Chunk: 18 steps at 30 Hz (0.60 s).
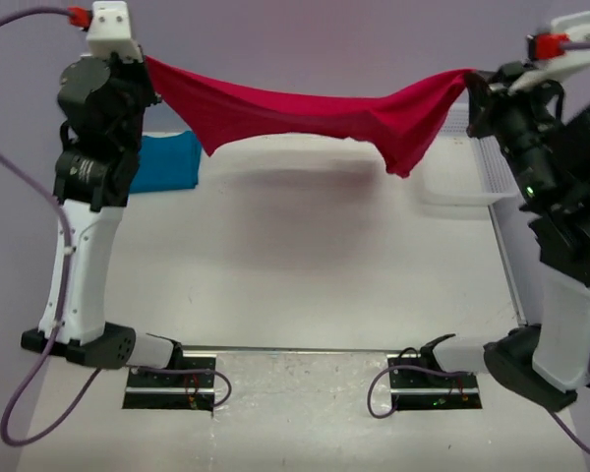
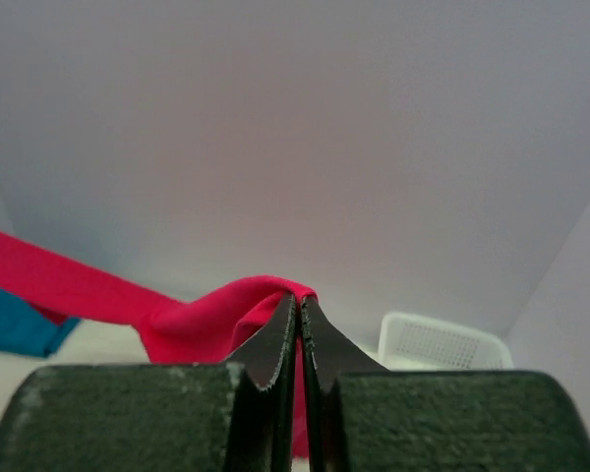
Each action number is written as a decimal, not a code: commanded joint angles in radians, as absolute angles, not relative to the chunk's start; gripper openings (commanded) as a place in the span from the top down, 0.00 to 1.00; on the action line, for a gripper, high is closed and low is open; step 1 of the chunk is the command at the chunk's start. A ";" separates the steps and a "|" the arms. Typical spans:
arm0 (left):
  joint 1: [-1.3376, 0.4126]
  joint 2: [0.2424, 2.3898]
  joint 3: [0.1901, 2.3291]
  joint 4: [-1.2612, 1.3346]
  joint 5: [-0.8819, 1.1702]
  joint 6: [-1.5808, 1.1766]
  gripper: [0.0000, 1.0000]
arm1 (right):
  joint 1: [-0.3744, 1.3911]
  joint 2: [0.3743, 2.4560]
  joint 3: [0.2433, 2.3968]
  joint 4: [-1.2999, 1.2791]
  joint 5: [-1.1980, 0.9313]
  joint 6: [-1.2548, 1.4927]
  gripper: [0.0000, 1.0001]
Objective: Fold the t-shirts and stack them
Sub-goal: Flatten out the tshirt
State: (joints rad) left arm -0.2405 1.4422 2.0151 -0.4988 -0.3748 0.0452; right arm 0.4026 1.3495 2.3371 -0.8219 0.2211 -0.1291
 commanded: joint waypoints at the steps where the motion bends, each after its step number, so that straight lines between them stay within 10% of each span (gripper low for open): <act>1: -0.239 1.278 2.029 -0.489 -0.328 0.034 1.00 | 0.494 1.226 2.417 -0.799 0.356 -0.187 1.00; 18: -0.238 1.485 2.091 -0.397 -0.270 0.025 1.00 | 0.485 1.391 2.434 -0.686 0.345 -0.249 1.00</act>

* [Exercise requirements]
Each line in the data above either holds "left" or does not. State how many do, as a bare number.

* [Answer for this exercise]
2